Dataset excerpts:
• • • • • • •

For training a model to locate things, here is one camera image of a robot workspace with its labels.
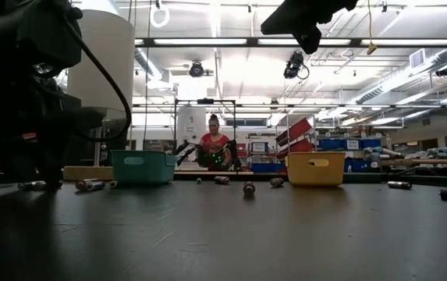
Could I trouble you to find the white shade table lamp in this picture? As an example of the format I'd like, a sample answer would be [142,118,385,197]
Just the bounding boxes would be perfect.
[63,0,137,181]

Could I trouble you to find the teal plastic bin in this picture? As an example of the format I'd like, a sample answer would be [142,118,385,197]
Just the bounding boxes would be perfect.
[109,150,178,185]

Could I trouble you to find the tilted red storage bins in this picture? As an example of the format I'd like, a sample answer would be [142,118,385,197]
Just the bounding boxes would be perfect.
[275,116,316,154]

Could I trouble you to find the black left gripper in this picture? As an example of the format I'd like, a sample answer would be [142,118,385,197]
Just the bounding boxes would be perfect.
[0,76,82,188]

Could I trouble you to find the hanging yellow cable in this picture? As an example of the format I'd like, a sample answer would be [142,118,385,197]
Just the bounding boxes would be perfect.
[366,0,378,55]

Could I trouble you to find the white hanging ring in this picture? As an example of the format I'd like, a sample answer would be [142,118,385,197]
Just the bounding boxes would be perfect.
[149,2,171,29]

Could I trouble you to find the person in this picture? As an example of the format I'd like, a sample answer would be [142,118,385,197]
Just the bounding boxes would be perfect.
[199,113,232,171]

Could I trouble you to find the black overhead frame bar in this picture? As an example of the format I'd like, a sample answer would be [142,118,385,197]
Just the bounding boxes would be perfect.
[135,37,447,49]

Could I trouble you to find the blue storage bin row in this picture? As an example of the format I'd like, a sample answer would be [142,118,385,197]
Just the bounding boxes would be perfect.
[316,137,383,151]

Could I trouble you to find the black overhead camera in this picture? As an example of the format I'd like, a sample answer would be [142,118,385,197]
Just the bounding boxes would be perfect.
[283,50,310,81]

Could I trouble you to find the white cylindrical column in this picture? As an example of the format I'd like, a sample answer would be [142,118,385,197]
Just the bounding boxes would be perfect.
[176,107,208,153]

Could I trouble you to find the round black ceiling camera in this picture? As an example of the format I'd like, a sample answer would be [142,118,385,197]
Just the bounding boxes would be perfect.
[190,61,205,78]

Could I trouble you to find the yellow plastic bin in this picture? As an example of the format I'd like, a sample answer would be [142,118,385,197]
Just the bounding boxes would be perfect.
[285,151,347,187]

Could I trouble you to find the white ceiling air vent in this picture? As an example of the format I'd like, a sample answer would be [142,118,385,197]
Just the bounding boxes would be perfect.
[409,48,427,70]

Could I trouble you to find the white blue sign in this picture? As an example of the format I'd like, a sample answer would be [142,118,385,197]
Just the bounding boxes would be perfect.
[250,141,270,154]

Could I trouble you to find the wooden workbench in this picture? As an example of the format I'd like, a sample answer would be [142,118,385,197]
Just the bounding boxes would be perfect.
[381,158,447,167]

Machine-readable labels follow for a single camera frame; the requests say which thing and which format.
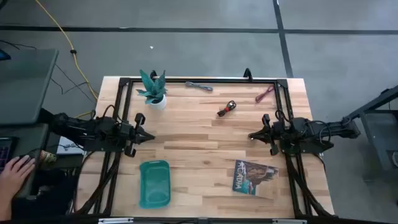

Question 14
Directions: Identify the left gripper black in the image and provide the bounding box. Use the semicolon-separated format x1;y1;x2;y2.
118;113;155;158

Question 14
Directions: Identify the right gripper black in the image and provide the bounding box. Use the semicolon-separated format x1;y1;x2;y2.
248;113;292;156

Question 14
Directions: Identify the pink braided USB cable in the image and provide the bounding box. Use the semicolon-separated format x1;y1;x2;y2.
254;85;276;103

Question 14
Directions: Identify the black cable with red strap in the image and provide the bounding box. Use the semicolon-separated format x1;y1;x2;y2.
216;100;237;118

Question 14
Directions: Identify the grey braided USB cable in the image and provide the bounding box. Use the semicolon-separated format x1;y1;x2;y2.
185;81;214;92

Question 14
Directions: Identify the person's forearm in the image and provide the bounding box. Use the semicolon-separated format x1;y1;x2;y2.
0;192;14;222

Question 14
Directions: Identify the succulent plant in white pot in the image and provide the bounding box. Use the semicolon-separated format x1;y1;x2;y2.
136;68;169;111

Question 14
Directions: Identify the teal plastic bin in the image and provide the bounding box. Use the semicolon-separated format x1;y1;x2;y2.
138;159;172;210

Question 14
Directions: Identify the white printed paper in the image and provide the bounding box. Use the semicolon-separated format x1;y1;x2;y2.
57;136;85;156

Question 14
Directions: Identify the patterned can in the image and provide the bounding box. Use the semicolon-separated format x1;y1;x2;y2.
39;149;58;164

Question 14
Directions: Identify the black metal cart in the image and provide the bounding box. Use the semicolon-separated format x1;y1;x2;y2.
341;84;398;175

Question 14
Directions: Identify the grey desk top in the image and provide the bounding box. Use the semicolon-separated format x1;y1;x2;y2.
0;48;59;125

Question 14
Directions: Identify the person's hand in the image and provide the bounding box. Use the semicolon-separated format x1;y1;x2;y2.
0;154;36;200

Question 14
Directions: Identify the backlit keyboard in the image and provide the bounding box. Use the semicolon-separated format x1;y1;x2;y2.
0;136;17;172

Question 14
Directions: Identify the black metal table frame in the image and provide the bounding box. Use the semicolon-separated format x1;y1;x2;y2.
74;76;335;218

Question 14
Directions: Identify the silver metal bracket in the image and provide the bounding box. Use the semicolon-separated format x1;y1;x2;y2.
98;217;134;224
272;218;307;224

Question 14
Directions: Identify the yellow floor cable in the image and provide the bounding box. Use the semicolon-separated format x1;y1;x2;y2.
34;0;100;119

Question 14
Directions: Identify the thin black floor cable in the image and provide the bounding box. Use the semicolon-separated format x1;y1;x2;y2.
0;39;97;105

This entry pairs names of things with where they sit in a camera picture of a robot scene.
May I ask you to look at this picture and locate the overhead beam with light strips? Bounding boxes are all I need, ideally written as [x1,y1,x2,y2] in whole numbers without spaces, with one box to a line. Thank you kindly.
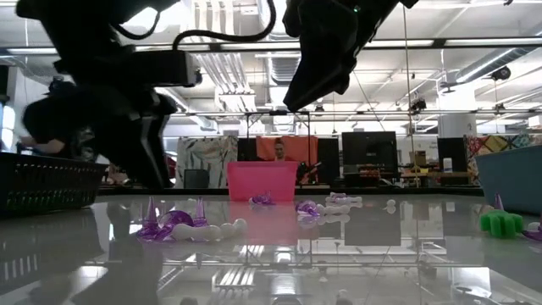
[0,37,542,55]

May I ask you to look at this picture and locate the thin hanging cable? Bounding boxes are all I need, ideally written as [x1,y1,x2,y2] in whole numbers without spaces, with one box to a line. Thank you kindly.
[401,8,415,188]

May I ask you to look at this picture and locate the floral patterned panel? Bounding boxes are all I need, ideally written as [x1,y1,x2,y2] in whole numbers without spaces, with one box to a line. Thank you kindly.
[175,136,239,190]

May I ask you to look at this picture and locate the colourful patchwork quilt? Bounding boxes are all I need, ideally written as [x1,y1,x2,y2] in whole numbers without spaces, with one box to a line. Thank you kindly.
[464,134,542,170]

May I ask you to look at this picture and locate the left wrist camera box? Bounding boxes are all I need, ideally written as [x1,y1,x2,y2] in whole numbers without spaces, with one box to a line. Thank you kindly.
[84,49,202,87]

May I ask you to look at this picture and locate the small black monitor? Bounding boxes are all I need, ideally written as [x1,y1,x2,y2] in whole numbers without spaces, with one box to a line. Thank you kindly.
[436,136,468,173]

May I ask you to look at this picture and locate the black divider panel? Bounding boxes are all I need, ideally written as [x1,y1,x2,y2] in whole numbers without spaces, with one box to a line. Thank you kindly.
[317,137,340,186]
[236,137,258,163]

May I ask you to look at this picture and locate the orange cloth panel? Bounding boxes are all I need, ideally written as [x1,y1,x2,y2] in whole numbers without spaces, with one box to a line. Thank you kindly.
[255,135,319,167]

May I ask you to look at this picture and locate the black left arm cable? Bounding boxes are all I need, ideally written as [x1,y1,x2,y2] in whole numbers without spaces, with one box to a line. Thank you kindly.
[110,0,277,51]

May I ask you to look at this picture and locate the large black monitor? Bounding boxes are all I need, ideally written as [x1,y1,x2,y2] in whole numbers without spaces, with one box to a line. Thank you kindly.
[341,130,400,175]

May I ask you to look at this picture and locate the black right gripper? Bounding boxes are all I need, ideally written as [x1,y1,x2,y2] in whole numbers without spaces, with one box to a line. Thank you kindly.
[282,0,401,113]

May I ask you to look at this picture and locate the black speaker box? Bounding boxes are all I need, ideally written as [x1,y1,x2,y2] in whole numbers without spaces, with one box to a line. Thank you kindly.
[183,169,210,190]

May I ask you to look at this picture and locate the white building column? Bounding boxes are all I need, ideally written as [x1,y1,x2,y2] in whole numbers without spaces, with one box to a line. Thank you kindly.
[437,82,478,139]

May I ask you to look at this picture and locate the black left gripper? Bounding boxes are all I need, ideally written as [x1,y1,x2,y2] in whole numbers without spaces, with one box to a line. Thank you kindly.
[63,86,179,191]

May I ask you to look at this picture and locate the brown cardboard box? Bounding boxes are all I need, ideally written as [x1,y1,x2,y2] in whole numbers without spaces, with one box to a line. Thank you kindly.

• • • • • • •

§ Work required: The answer must consist only of the lines from the beginning of the entries above through the line that holds "Could I trouble you to find the white shade", reproduced exactly and without pictures.

§ Answer below:
For training a model to locate things, here is one camera image of a robot workspace with its labels.
Could I trouble you to find the white shade table lamp in this picture? As an example of the format I'd like, a sample answer would be [142,118,385,197]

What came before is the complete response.